Río Grande, una de la tres localidades que tiene la parte argentina de Tierra del Fuego, no era más que un pueblo chico cuando la isla era Territorio Nacional. Después vino la autonomía provincial y la ley de Promoción Industrial. Entonces ya no volvió a ser la misma. Creció hasta alcanzar los 50 mil habitantes que tiene hoy y llegó a ostentar niveles de consumo comparados al “deme dos” de las épocas del orejón de Martínez de Hoz.
Los ochenta marcaron la llegada a esta ciudad de una clase social que se desclasó. La mayoría era gente de localidades del norte que vino a convertirse en la mano de obra que hacía falta para hacer echar humo por las chimeneas de las industrias que tenían como misión, a cambio de pagar menos impuestos, engrandecer la isla. Los recién llegados empezaron a vivir en una isla de la fantasía donde todos los sueños de consumo podían ser satisfechos.
Así nació una clase media que no era, una suerte de burguesía que educó a sus hijos en ese contexto de imposible duración eterna y hoy, cuando esos hijos están egresando de la universidad, ven cómo no han acompañado el acceso a esa nueva clase que se jactaron de integrar, con una formación acorde que les permitiera pensar el futuro en términos de bases sólidas y transmitiendo una idea de la cultura del trabajo que los pibes no tienen.

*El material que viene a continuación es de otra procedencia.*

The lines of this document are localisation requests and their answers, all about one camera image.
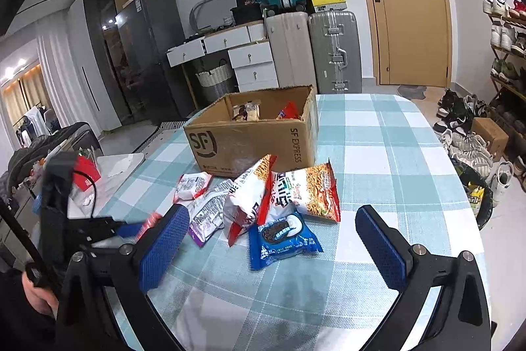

De hecho que la corrupción tampoco estuvo ausente. Así como muchas fábricas hicieron crecer a Río Grande, otras, de la mano de dirigentes anuentes vinculados al ex presidente Raúl Alfonsín, apenas fueron galpones con las luces prendidas que figuraban con domicilio en la isla pero seguían funcionando en Buenos Aires. La evasión perfecta de la que hoy poco se habla, ya que la maraña del juicio político al actual gobernador acapara los comentarios de pasillo.
Pero además de esta comidilla, Río Grande está por estos tiempos ante una nueva etapa de presunta prosperidad. La Patagonia se muestra generosa dando empleo y parece que la Isla no es la excepción. Como en Santa Cruz, la obra pública abundante genera empleo y la llegada de nuevos norteños desencantados con su pago. A falta de estadistas que lo hagan, falta saber si ahora se planificará la ciudad para los años por venir tal como no se hizo en los 80.